THE TASK:
Exactly reproduce all the records, keeping pictures out of the copy.

PROVIDED DATA:
BEGIN
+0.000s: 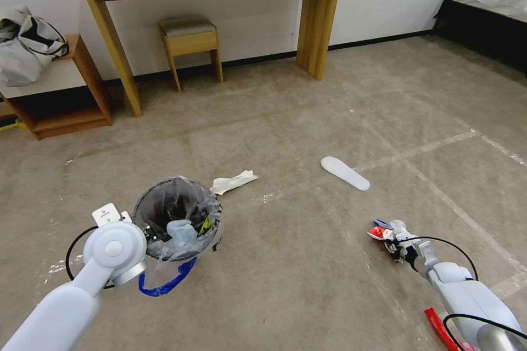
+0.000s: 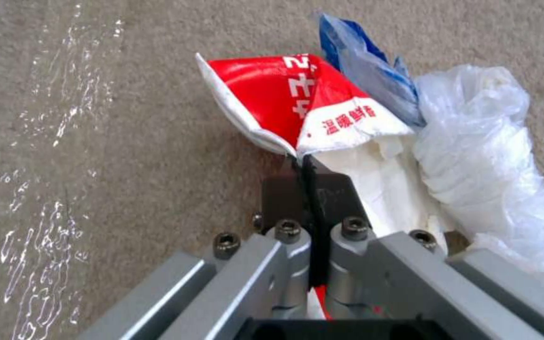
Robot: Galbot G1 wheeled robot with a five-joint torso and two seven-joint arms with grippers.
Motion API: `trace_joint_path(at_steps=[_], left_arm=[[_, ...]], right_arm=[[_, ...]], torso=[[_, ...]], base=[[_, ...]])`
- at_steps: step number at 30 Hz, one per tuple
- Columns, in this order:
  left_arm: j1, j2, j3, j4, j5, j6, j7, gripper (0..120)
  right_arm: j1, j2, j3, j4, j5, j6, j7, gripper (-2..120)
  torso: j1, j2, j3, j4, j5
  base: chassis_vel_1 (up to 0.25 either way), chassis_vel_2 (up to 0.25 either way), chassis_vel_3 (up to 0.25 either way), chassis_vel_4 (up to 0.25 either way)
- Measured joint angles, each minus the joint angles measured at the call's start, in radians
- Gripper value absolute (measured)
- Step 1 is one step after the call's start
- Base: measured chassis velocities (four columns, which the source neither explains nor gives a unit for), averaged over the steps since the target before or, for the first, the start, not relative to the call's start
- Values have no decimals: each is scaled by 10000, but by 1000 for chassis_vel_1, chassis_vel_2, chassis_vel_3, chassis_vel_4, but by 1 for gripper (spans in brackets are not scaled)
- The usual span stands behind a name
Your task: Pick up the trash bin and place the garbage on the floor into it.
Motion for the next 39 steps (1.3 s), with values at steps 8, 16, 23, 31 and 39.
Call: trace_joint_path(at_steps=[8, 16, 23, 31, 39], left_arm=[[27, 92, -62, -53, 8, 1, 0, 0], [-68, 140, -40, -95, -114, -1, -1, 0], [-149, 114, -7, -82, -142, -28, -1, 0], [-45, 75, -39, -133, -106, -27, 3, 0], [78, -24, -56, -184, -20, -18, 69, 0]], right_arm=[[-26, -5, 58, 327, 168, 116, -2, 0], [-925, -866, 490, 3441, 2577, 430, -183, 0], [-1924, -1454, 1279, 6442, 3941, 472, 123, 0], [-2770, -1623, 2037, 9010, 4570, 578, 351, 0], [-2976, -1727, 2047, 10777, 6269, 1242, -985, 0]], torso=[[0, 0, 0, 0, 4], [0, 0, 1, -1, 0], [0, 0, 1, 0, 1], [0, -1, 0, 1, -1], [0, 0, 0, 0, -1]], base=[[0, 0, 0, 0], [0, 0, 0, 0], [0, 0, 0, 0], [0, 0, 0, 0], [0, 0, 0, 0]])
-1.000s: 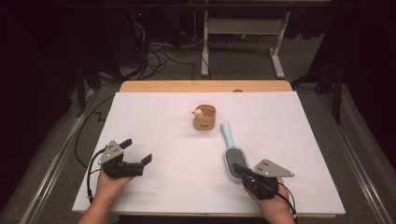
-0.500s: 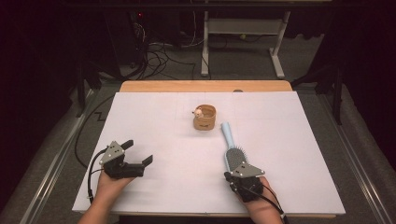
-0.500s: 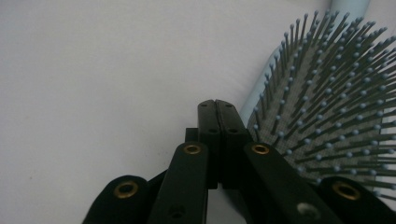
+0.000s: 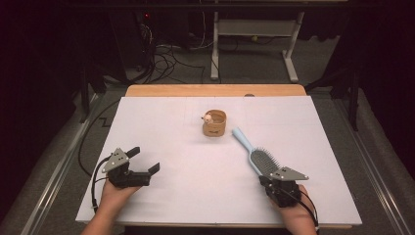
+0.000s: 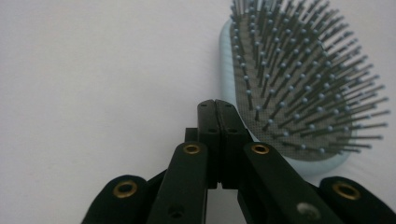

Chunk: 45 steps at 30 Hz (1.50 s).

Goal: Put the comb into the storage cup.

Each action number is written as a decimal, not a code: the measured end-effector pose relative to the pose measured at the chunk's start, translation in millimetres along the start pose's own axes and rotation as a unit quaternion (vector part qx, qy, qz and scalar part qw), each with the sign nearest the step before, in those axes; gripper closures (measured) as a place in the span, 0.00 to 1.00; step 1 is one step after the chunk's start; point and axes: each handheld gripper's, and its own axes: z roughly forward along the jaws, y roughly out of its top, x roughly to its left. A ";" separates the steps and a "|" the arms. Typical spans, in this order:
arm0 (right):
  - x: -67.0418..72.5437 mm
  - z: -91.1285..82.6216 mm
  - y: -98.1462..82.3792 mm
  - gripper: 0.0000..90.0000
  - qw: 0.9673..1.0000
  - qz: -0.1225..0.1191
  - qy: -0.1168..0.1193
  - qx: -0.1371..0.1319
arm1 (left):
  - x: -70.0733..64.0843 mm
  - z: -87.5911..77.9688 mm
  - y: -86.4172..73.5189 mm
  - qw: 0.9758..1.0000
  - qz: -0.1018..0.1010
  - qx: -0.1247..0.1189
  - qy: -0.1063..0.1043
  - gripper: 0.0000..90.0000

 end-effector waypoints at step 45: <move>-33.0 -30.9 4.1 0.00 0.988 0.029 -0.018 -0.153 | -4.8 1.8 -2.5 1.000 0.019 -0.002 0.002 0.00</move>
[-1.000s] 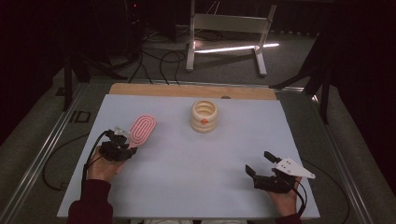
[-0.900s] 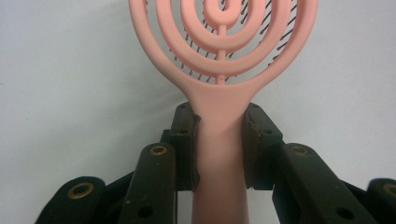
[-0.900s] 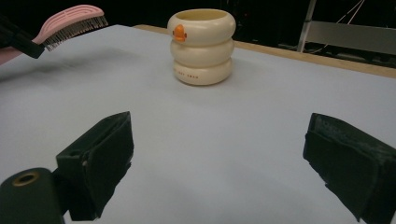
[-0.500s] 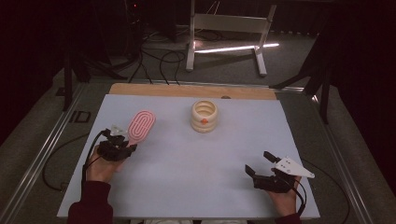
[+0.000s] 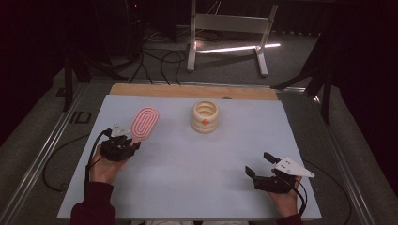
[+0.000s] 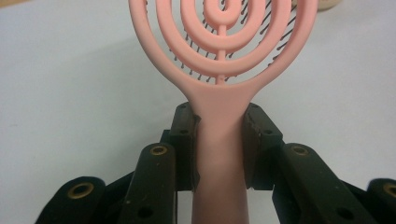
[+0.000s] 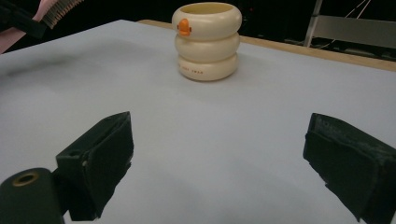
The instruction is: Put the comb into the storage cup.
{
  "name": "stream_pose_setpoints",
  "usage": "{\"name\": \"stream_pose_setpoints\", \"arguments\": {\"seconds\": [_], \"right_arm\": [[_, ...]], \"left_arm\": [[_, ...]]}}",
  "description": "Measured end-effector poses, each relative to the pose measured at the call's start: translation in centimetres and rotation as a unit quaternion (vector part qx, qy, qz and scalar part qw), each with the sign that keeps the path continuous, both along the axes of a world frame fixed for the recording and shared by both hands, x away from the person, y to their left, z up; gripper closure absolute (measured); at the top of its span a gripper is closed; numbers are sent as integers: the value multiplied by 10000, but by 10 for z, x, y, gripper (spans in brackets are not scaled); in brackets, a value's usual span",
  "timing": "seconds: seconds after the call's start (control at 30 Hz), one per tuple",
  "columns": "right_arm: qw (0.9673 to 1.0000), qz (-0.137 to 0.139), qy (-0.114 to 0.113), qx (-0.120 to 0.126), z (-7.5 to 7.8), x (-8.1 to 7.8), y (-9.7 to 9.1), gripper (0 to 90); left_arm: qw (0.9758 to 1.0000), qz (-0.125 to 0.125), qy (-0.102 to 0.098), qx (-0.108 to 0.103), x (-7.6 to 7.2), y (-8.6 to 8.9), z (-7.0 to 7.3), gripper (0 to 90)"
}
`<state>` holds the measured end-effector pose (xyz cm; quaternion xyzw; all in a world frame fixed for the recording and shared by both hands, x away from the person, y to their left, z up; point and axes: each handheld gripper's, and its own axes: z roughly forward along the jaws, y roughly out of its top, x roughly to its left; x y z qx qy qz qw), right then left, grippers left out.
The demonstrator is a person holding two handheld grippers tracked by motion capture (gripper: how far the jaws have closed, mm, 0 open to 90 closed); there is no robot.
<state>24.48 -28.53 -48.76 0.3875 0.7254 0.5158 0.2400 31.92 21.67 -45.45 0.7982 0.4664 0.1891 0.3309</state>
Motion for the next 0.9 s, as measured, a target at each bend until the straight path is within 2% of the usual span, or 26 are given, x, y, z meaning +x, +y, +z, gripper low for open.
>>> {"name": "stream_pose_setpoints", "arguments": {"seconds": [0.3, 0.43, 0.7, 0.9], "right_arm": [[9998, 48, 104, 166, 5, 5, -2, 79], [9992, 237, 236, 198, 10, 11, -4, 77], [9980, 361, 363, 361, 21, 21, -2, 77], [9983, 391, 333, 290, 30, 28, 7, 78]], "left_arm": [[9993, -66, -358, -97, -7, -7, 14, 702], [9986, -70, -506, -121, -10, -9, 18, 702], [9981, -150, -582, -153, -12, -15, 20, 702], [9974, -234, -654, -177, -13, -21, 20, 701]]}}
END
RESULT OF THIS TASK:
+0.000s: 
+0.000s: 
Robot: Galbot G1 wheeled robot with a five-joint torso and two seven-joint arms with grippers.
Motion API: `trace_joint_path(at_steps=[_], left_arm=[[_, ...]], right_arm=[[_, ...]], torso=[[_, ...]], base=[[_, ...]])`
- at_steps: step number at 30 Hz, one per tuple
- Columns, in this order:
  left_arm: j1, j2, j3, j4, j5, j6, j7, gripper (0..120)
  right_arm: j1, j2, j3, j4, j5, j6, j7, gripper (-2..120)
  torso: j1, j2, j3, j4, j5
  base: chassis_vel_1 (up to 0.25 either way), chassis_vel_2 (up to 0.25 either way), chassis_vel_3 (up to 0.25 either way), chassis_vel_4 (up to 0.25 either way)
- Measured joint angles, each minus the joint angles measured at the call's start, in radians
- Gripper value absolute (measured)
- Step 1 is one step after the call's start
- Base: measured chassis velocities (four columns, which the source neither explains nor gives a unit for), averaged over the steps since the target before or, for the first, the start, not relative to the call's start
- Values have no decimals: each is scaled by 10000, but by 1000 for chassis_vel_1, chassis_vel_2, chassis_vel_3, chassis_vel_4, but by 1 for gripper (spans in brackets are not scaled)
- The usual span stands behind a name
Your task: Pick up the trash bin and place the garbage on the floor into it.
Motion for the next 39 steps (1.3 s), with values at steps 8, 16, 23, 31 and 39.
Call: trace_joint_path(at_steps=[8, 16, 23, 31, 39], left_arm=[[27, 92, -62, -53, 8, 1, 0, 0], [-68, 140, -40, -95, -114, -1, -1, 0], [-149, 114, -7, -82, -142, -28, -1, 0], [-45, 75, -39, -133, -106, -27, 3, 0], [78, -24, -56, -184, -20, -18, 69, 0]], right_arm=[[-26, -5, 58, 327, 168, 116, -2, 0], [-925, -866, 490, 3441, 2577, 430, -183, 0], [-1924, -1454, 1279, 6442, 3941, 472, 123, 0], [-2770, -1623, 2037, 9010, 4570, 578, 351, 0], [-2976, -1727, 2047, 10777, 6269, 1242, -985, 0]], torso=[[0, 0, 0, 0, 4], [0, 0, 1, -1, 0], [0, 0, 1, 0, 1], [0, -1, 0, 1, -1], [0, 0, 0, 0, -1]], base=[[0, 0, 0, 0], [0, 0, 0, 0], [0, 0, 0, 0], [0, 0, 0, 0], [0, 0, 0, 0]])
-1.000s: 
-0.500s: 
-0.500s: 
+0.000s: 
+0.000s: 

Chunk: 45 steps at 30 Hz (1.50 s).

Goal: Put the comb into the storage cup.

Each action number is written as a decimal, not a code: the measured end-effector pose relative to the pose measured at the chunk's start, translation in millimetres along the start pose's own axes and rotation as a unit quaternion (vector part qx, qy, qz and scalar part qw), each with the sign nearest the step before, in those axes; gripper closures (measured) as a place in the span, 0.00 to 1.00; step 1 is one step after the chunk's start; point and axes: each handheld gripper's, and its own axes: z roughly forward along the jaws, y roughly out of its top, x roughly to its left. A ";" separates the steps and a "|" the arms. Typical spans, in this order:
arm0 (right):
  - x: -67.0418..72.5437 mm
  - z: -91.1285..82.6216 mm
  - y: -98.1462..82.3792 mm
  - gripper: 0.0000..90.0000
  - qw: 0.9673..1.0000
  - qz: -0.1225..0.1191
  - qy: -0.1168..0.1193
  - qx: -0.1371..0.1319
arm1 (left):
  - x: -70.0733..64.0843 mm
  - z: -87.5911..77.9688 mm
  - y: -86.4172..73.5189 mm
  - qw: 0.9758..1.0000
  - qz: -0.1018..0.1010
  - qx: -0.1247..0.1189
  - qy: -0.1063..0.1043
  - gripper: 0.0000..90.0000

 end-effector waypoints at step 45: <move>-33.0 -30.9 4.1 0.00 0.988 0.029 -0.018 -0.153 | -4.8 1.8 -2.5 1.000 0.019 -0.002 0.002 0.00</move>
[-1.000s] 
[-0.900s] 
[-0.900s] 
[-0.500s] 
[+0.000s] 
[+0.000s] 
[+0.000s] 
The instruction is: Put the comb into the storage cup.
{
  "name": "stream_pose_setpoints",
  "usage": "{\"name\": \"stream_pose_setpoints\", \"arguments\": {\"seconds\": [_], \"right_arm\": [[_, ...]], \"left_arm\": [[_, ...]]}}",
  "description": "Measured end-effector poses, each relative to the pose measured at the call's start: translation in centimetres and rotation as a unit quaternion (vector part qx, qy, qz and scalar part qw), each with the sign that keeps the path continuous, both along the axes of a world frame fixed for the recording and shared by both hands, x away from the person, y to their left, z up; gripper closure absolute (measured); at the top of its span a gripper is closed; numbers are sent as integers: the value multiplied by 10000, but by 10 for z, x, y, gripper (spans in brackets are not scaled); in brackets, a value's usual span",
  "timing": "seconds: seconds after the call's start (control at 30 Hz), one per tuple",
  "columns": "right_arm: qw (0.9673 to 1.0000), qz (-0.137 to 0.139), qy (-0.114 to 0.113), qx (-0.120 to 0.126), z (-7.5 to 7.8), x (-8.1 to 7.8), y (-9.7 to 9.1), gripper (0 to 90); left_arm: qw (0.9758 to 1.0000), qz (-0.125 to 0.125), qy (-0.102 to 0.098), qx (-0.108 to 0.103), x (-7.6 to 7.2), y (-8.6 to 8.9), z (-7.0 to 7.3), gripper (0 to 90)"
}
`<state>` holds the measured end-effector pose (xyz cm; quaternion xyzw; all in a world frame fixed for the recording and shared by both hands, x away from the person, y to their left, z up; point and axes: each handheld gripper's, and its own axes: z roughly forward along the jaws, y roughly out of its top, x roughly to its left; x y z qx qy qz qw), right then left, grippers left out.
The demonstrator is a person holding two handheld grippers tracked by motion capture (gripper: how far the jaws have closed, mm, 0 open to 90 closed); there is no robot.
<state>24.48 -28.53 -48.76 0.3875 0.7254 0.5158 0.2400 31.92 21.67 -45.45 0.7982 0.4664 0.1891 0.3309</state>
Motion for the next 0.9 s, as measured, a target at each bend until the straight path is within 2% of the usual span, or 26 are given, x, y, z meaning +x, +y, +z, gripper low for open.
>>> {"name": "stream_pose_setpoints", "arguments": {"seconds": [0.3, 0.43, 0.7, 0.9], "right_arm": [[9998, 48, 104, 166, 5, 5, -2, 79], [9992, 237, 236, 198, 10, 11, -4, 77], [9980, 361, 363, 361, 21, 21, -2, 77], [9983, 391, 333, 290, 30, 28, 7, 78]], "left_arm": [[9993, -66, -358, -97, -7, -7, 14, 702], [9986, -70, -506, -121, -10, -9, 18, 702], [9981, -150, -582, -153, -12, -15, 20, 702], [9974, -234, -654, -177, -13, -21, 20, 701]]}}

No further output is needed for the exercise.